Building Monitoring Dashboards

Visualize metrics and create alerts using popular monitoring tools.

Prometheus + Grafana Setup

Step 1: Instrument your code

from prometheus_client import Counter, Histogram, Gauge, generate_latest
from flask import Flask, Response
import time

app = Flask(__name__)

# Define metrics
predictions_total = Counter(
    'ml_predictions_total',
    'Total predictions made',
    ['model', 'version']
)

prediction_latency = Histogram(
    'ml_prediction_latency_seconds',
    'Prediction latency in seconds',
    ['model']
)

model_accuracy = Gauge(
    'ml_model_accuracy',
    'Current model accuracy',
    ['model', 'version']
)

data_drift_score = Gauge(
    'ml_data_drift_psi',
    'PSI score for data drift',
    ['feature']
)

@app.route('/predict', methods=['POST'])
def predict():
    start = time.time()

    # Make prediction
    prediction = make_prediction()

    # Record metrics
    predictions_total.labels(model='fraud_detector', version='v2').inc()
    prediction_latency.labels(model='fraud_detector').observe(time.time() - start)
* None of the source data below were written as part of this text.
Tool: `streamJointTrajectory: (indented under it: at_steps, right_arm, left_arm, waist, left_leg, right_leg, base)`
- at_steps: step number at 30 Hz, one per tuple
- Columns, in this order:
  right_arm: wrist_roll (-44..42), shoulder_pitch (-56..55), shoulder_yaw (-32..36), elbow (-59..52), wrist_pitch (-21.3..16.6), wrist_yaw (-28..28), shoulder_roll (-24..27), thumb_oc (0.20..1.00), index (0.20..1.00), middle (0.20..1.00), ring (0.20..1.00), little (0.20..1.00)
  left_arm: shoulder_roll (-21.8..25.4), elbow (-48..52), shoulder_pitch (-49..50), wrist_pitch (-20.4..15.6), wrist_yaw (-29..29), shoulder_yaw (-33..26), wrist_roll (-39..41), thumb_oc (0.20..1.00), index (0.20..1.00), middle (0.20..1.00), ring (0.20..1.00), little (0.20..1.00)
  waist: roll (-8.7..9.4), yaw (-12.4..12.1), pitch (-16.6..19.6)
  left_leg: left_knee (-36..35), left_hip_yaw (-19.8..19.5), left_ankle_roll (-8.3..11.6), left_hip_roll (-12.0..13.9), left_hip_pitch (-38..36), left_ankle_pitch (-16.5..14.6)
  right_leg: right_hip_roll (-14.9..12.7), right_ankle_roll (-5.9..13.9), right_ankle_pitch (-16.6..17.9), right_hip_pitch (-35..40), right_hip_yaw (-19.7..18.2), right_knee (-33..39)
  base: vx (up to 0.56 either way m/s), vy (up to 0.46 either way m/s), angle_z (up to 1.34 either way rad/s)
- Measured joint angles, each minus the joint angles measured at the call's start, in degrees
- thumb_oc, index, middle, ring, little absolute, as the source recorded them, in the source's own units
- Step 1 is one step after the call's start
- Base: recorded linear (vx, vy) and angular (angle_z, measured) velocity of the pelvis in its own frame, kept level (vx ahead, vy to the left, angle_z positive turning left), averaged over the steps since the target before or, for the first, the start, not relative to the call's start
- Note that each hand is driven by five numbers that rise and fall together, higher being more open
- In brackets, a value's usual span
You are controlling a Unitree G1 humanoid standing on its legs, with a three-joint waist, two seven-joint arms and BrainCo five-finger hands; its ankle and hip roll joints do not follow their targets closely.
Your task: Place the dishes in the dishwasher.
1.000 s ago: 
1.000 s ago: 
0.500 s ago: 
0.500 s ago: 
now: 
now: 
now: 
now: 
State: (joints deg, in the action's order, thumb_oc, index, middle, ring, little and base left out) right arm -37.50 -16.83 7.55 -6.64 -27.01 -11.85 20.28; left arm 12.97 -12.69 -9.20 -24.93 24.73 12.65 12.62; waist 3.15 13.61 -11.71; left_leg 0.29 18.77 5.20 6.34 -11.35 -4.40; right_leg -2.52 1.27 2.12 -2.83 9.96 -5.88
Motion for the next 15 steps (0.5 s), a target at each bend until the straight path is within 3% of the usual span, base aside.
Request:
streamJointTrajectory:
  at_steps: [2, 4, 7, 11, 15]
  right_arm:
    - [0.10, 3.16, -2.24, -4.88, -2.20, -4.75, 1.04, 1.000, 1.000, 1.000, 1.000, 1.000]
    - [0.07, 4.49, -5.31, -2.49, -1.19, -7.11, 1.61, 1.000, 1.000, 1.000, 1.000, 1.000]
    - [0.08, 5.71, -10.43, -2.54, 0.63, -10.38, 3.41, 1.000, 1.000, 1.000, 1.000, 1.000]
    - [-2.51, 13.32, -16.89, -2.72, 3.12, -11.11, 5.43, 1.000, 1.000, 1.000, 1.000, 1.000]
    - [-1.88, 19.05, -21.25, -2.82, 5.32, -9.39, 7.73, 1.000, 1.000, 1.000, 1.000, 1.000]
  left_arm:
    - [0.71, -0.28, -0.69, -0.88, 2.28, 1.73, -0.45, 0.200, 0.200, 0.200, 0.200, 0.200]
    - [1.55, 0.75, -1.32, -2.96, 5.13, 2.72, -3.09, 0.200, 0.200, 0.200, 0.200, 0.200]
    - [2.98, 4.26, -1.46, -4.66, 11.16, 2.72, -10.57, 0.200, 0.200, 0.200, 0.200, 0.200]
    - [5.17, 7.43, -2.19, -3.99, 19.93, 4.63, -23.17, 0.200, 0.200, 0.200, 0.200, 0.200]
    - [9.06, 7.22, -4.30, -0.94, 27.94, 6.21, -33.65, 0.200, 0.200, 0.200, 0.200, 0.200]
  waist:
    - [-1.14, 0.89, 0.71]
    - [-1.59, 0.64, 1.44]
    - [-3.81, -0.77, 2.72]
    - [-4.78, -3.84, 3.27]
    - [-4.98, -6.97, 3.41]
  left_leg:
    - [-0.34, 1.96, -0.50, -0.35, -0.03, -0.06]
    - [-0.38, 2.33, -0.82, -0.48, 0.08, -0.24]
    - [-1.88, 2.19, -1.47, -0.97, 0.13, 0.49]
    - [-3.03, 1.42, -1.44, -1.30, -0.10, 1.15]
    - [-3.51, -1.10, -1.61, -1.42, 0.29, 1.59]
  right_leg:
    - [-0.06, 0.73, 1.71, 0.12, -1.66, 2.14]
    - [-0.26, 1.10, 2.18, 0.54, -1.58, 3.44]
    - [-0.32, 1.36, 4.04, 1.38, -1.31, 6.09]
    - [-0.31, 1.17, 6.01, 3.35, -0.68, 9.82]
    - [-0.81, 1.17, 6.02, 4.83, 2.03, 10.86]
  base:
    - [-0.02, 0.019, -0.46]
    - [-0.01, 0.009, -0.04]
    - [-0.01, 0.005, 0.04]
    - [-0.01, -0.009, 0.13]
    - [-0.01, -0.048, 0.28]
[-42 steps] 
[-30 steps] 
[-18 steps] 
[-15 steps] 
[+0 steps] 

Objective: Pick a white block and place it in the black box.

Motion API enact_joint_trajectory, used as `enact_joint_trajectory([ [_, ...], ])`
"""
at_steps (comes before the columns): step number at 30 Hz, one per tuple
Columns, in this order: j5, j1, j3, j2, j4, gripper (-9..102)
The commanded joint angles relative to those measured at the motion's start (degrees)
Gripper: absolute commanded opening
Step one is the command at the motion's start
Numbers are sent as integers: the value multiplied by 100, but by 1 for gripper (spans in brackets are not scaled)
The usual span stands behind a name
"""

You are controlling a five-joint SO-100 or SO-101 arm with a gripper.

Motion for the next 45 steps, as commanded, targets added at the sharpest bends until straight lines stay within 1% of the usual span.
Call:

    return {'prediction': prediction}

@app.route('/metrics')
def metrics():
    """Expose metrics for Prometheus to scrape"""
    return Response(generate_latest(), mimetype='text/plain')

def make_prediction():
    """Dummy prediction function"""
    time.sleep(0.1)  # Simulate processing
    return 1

Step 2: Prometheus configuration

# prometheus.yml
global:
  scrape_interval: 15s

scrape_configs:
  - job_name: 'ml_service'
    static_configs:
      - targets: ['localhost:5000']

Step 3: Key Grafana queries

# Prediction rate (requests per second)
rate(ml_predictions_total[5m])

# Average latency
rate(ml_prediction_latency_seconds_sum[5m])
/
rate(ml_prediction_latency_seconds_count[5m])

# 95th percentile latency
histogram_quantile(0.95,
  rate(ml_prediction_latency_seconds_bucket[5m])
)

# Model accuracy over time
ml_model_accuracy

# Data drift alert
ml_data_drift_psi > 0.2

CloudWatch Metrics (AWS)

import boto3
from datetime import datetime

cloudwatch = boto3.client('cloudwatch')

def log_metric_to_cloudwatch(metric_name, value, unit='None'):
    """Send custom metric to CloudWatch"""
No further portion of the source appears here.